À sept heures, Étiennette à son tour m’emmena dans le jardin.
– Nous allons nous séparer, dit-elle ; je voudrais te laisser un souvenir, prends cela ; c’est une ménagère ; tu trouveras là dedans du fil, des aiguilles, et aussi mes ciseaux, que mon parrain m’a donnés ; en chemin, tu auras besoin de tout cela, car je ne serai pas là pour te remettre une pièce ou te coudre un bouton. En te servant de mes ciseaux, tu penseras à nous.
Pendant qu’Étiennette me parlait, Alexis rôdait autour de nous ; lorsqu’elle fut rentrée dans la maison, tandis que je restais tout ému dans le jardin, il s’approcha de moi :
– J’ai deux pièces de cent sous, dit-il ; si tu veux en accepter une, ça me fera plaisir.
De nous cinq, Alexis était le seul qui eût le sentiment de l’argent, et nous nous moquions toujours de son avarice ; il amassait sou à sou et prenait un véritable bonheur à avoir des pièces de dix sous et de vingt sous neuves, qu’il comptait sans cesse dans sa main en les faisant reluire au soleil et en les écoutant chanter.
Son offre me remua le cœur : je voulus refuser, mais il insista et me glissa dans la main une belle pièce brillante ; par là je sentis que son amitié pour moi devait être bien forte puisqu’elle l’emportait sur son amitié pour son petit trésor.
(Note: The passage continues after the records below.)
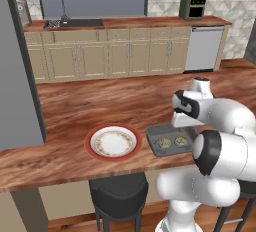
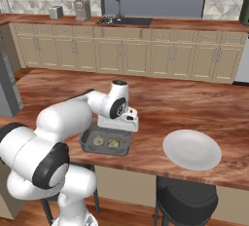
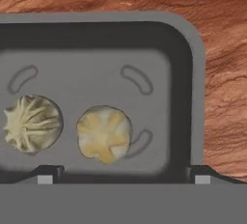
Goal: Place two dumplings into each of the tupperware containers and then place the containers in the fridge.
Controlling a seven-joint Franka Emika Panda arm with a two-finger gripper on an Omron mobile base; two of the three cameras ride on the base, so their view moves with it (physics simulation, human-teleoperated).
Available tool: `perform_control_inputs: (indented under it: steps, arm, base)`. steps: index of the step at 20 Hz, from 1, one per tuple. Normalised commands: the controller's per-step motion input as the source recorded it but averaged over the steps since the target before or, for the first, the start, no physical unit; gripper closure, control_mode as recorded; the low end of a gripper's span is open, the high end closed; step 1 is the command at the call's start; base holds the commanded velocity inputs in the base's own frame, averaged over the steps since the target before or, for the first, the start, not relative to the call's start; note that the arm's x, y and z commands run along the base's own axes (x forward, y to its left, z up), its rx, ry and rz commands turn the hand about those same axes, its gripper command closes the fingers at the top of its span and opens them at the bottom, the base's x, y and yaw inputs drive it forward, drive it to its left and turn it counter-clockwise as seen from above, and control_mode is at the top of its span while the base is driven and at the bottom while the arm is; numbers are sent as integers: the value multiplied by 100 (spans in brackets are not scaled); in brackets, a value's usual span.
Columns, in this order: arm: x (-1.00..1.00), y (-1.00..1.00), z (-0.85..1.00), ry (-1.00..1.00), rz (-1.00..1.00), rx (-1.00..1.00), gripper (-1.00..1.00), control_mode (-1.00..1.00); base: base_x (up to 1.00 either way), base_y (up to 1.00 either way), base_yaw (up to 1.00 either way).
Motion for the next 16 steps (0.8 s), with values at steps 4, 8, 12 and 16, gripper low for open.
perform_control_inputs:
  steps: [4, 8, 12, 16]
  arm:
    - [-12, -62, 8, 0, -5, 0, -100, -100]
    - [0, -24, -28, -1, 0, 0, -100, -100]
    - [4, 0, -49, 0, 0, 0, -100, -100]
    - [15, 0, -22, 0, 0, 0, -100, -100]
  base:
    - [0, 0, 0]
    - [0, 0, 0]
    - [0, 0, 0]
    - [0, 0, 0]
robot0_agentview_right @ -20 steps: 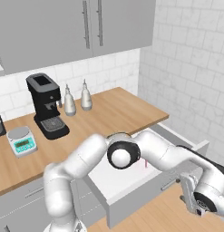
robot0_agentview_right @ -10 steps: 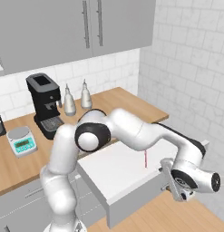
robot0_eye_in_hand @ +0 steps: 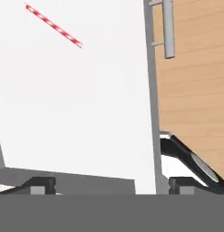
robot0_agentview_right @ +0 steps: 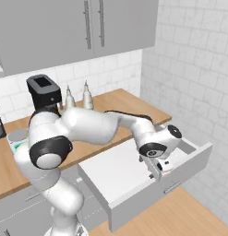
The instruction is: Take a straw from the drawer in front and place it inside the glass cup on the dining counter.
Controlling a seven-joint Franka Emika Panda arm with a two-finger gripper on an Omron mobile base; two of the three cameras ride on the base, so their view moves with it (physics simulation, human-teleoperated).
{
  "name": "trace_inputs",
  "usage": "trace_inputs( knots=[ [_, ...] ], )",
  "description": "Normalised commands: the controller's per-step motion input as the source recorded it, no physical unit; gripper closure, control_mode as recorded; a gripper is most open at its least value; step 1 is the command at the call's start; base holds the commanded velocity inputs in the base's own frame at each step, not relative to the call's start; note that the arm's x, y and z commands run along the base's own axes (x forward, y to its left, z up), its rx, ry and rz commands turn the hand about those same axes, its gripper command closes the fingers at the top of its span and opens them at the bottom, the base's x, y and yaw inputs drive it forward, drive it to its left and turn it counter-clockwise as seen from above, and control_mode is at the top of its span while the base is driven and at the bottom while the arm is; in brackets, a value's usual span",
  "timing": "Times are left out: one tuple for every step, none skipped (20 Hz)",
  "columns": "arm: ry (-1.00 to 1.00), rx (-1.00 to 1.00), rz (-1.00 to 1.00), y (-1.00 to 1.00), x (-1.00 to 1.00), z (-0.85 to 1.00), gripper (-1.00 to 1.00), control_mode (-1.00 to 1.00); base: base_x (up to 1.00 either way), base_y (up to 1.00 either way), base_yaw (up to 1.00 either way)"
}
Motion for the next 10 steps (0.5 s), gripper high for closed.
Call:
trace_inputs(
  knots=[
    [0.43, -0.23, 0.00, 0.59, 0.61, 0.00, -1.00, -1.00, 0.00, 0.00, 0.00],
    [0.16, -0.17, 0.00, 0.26, 0.21, 0.00, -1.00, -1.00, 0.00, 0.00, 0.00],
    [0.06, -0.08, 0.00, 0.10, 0.00, 0.00, -1.00, -1.00, 0.00, 0.00, 0.00],
    [0.07, -0.10, 0.00, 0.13, 0.01, 0.00, -1.00, -1.00, 0.00, 0.00, 0.00],
    [0.05, -0.12, 0.00, 0.17, 0.00, 0.00, -1.00, -1.00, 0.00, 0.00, 0.00],
    [0.03, -0.07, 0.00, 0.13, 0.16, 0.00, -1.00, -1.00, 0.00, 0.00, 0.00],
    [0.04, -0.05, 0.00, 0.21, 0.26, 0.00, -1.00, -1.00, 0.00, 0.00, 0.00],
    [0.02, -0.01, 0.00, 0.07, 0.24, 0.00, -1.00, -1.00, 0.00, 0.00, 0.00],
    [0.00, 0.00, 0.00, 0.00, 0.26, 0.00, -1.00, -1.00, 0.00, 0.00, 0.00],
    [0.00, 0.00, 0.00, 0.00, 0.28, 0.00, -1.00, -1.00, 0.00, 0.00, 0.00]
  ],
)
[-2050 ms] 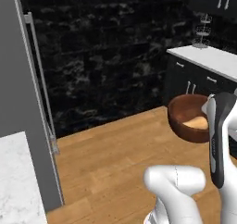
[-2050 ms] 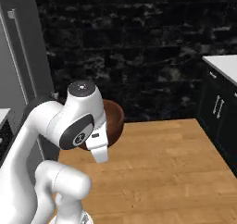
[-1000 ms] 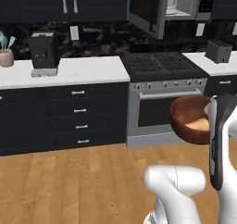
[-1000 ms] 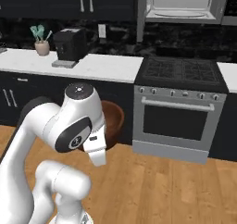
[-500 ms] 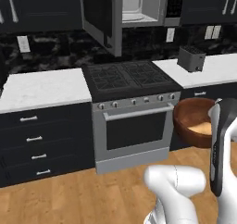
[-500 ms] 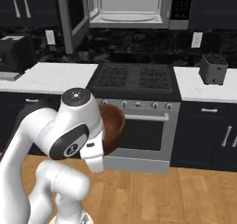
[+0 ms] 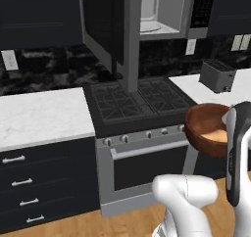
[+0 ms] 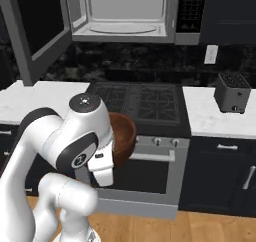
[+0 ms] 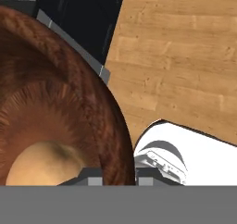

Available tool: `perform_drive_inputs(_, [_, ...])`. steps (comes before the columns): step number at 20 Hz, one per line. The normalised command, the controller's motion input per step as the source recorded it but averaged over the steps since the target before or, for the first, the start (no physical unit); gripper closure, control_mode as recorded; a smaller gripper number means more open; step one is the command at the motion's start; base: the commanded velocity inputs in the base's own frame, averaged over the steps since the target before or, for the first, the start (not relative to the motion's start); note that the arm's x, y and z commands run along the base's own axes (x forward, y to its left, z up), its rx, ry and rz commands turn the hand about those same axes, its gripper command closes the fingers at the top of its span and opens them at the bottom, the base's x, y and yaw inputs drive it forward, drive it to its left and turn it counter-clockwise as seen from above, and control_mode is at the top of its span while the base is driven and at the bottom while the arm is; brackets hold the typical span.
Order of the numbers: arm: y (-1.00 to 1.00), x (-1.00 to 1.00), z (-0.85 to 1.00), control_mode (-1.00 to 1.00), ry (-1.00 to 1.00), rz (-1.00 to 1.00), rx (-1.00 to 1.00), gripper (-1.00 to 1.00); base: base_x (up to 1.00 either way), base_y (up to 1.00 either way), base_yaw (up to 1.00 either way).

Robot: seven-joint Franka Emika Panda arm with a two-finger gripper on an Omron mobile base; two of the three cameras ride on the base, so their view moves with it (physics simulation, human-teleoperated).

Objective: Pick the squash from the sink and place it in the bowl. Then pick the bowl and place it in the microwave. Then close the microwave door and press the start button.

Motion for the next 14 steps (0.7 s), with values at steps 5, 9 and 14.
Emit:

Benjamin ne m’oublia pas davantage, et il voulut aussi me faire un cadeau ; il me donna son couteau et en échange il exigea un sou « parce que les couteaux coupent l’amitié. »
L’heure marchait vite ; encore un quart d’heure, encore cinq minutes et nous allions être séparés : Lise ne penserait-elle pas à moi ?
Au moment où le roulement de la voiture se fit entendre, elle sortit de la chambre de tante Catherine et me fit signe de la suivre dans le jardin.
– Lise ! appela tante Catherine.
Mais Lise, sans répondre, continua son chemin en se hâtant.
Dans les jardins des fleuristes et des maraîchers, tout est sacrifié à l’utilité, et la place n’est point donnée aux plantes de fantaisie ou d’agrément. Cependant dans notre jardin, il y avait un gros rosier de Bengale qu’on n’avait point arraché parce qu’il était dans un coin perdu.